News

Beaches near Hiroshima littered with glassy beads from atomic bomb blast

May 20, 2019
By: Robert Sanders
photo of torii gate near Hiroshima
Berkeley researchers collected and studied beach sands from locations near Hiroshima, including Japan’s Miyajima Island, home to this torii gate, which at high tide is surrounded by water. The torii and associated Itsukushima Shinto Shrine, near the city of Hiroshima, are popular tourist attractions. (Photo courtesy of Ajay Suresh/Wikimedia Commons)

Beaches around the Japanese city of Hiroshima are littered with minuscule glassy beads formed from debris melted by the atomic bomb blast that devastated the city nearly 75 years ago, according to a new study by Berkeley Lab and UC Berkeley scientists.

The beads, which no one seems to have noticed until now, apparently formed in the atomic cloud from melted or vaporized concrete, marble, stainless steel and rubber, among other materials of daily life in Hiroshima. The researchers estimate that a square kilometer (0.4 square mile) of beach sand collected from a depth of about 4 inches would contain about 2,200 to 3,100 tons of the particles.

“This was the worst man-made event ever, by far,” said Mario Wannier, a retired Berkeley Lab geologist who led the study. “In the surprise of finding these particles, the big question for me was, you have a city, and a minute later you have no city … Where is the city? Where is the material? It is a trove to have discovered these particles. It is an incredible story.”

photos of a variety of beads
Examples of the broad range of particles that were collected from beach sands in Japan’s Motoujima Peninsula.

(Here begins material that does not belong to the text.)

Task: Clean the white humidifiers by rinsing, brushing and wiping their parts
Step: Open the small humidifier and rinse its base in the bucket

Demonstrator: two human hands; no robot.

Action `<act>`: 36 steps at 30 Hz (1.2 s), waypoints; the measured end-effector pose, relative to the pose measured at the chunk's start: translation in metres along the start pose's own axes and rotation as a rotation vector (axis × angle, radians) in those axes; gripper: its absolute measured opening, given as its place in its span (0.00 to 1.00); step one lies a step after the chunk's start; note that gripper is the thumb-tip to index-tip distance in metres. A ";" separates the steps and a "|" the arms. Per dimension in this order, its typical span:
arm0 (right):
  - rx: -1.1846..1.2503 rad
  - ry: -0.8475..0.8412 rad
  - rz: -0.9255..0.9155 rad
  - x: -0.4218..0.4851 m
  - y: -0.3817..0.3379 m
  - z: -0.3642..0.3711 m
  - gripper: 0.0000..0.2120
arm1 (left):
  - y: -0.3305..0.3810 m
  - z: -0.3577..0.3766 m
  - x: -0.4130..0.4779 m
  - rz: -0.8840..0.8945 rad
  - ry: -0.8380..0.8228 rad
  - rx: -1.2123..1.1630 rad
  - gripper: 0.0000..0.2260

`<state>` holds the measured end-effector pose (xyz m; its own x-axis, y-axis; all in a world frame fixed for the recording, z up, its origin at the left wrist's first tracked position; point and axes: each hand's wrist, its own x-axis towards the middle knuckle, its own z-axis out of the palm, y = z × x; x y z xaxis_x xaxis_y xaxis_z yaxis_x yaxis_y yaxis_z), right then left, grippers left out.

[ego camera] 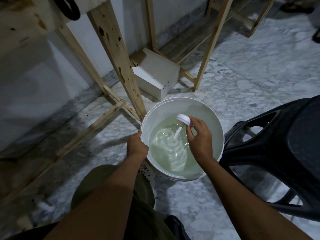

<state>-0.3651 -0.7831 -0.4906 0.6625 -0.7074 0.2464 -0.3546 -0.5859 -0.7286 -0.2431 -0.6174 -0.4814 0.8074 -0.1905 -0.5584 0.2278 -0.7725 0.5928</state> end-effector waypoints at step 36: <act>0.656 -0.349 0.719 0.023 -0.100 -0.057 0.07 | 0.055 -0.060 -0.077 0.442 -0.192 0.014 0.41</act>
<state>-0.3521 -0.7628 -0.3755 0.6279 -0.5895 -0.5082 -0.3826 0.3348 -0.8611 -0.2603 -0.6084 -0.3711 0.7099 -0.6097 -0.3525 -0.1226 -0.5999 0.7906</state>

They range from clear glass (A-E) and glass-covered debris (I-J) to rubber-like (L) and iron (M) particles. White scale bar is 1 mm; red scale bar is 0.5 mm; yellow scale bar is 0.2 mm. (Photos courtesy of Berkeley Lab)

The fission bomb dropped by an American bomber on Hiroshima on Aug. 6, 1945, instantly killed more than 70,000 people, while an equal number died afterward from radiation effects. The bomb and resulting firestorms mostly leveled an area measuring more than 4 square miles and destroyed or damaged an estimated 90% of the structures in the city. A second bomb was dropped on the city of Nagasaki three days later, bringing a tragic end to World War II.

Wannier first noticed the irregularly shaped glass beads in 2015, while combing through beach sand collected by colleague Marc de Urreiztieta from Japan’s Motoujina Peninsula, about four miles from Hiroshima. Wannier studies sand around the world to monitor the health of local marine environments.

He thought the unusual particles, measuring ½ to 1 millimeter across, resembled glassy beads resulting from meteor impacts, such as the one that killed off the dinosaurs 66 million years ago. So, he teamed up with UC Berkeley mineralogist Rudy Wenk to analyze the beads using electron microscopy and X-ray microdiffraction at Berkeley’s Lab’s Advanced Light Source.

Wenk found a wide variety of chemical compositions in the samples, including aluminum, silicon and calcium; microscopic globules of chromium-rich iron; and microscopic branching of crystalline structures. Other beads were composed mostly of carbon and oxygen.

“Some of these look similar to what we have from meteorite impacts, but the composition is quite different,” said Wenk, a professor of the graduate school in Berkeley’s Department of Earth and Planetary Science and a Berkeley Lab affiliate. “There were quite unusual shapes. There was some pure iron and steel. Some of these had the composition of building materials.”

The experiments and related analyses determined that the particles had formed in extreme conditions, with temperatures exceeding 3,300 degrees Fahrenheit (1,800 Celsius). The composition and formation led the researchers to conclude that they were formed in the bomb blast.

“It was quite fascinating to look at all of these materials,” Wenk said, noting that the beads may be radioactive. “What we hope is to get other people interested in looking at this in more detail and in looking for examples around the Nagasaki A-bomb site.”

Wannier, de Urreiztieta, Wenk and their colleagues reported the findings earlier this year in the journal Anthropocene.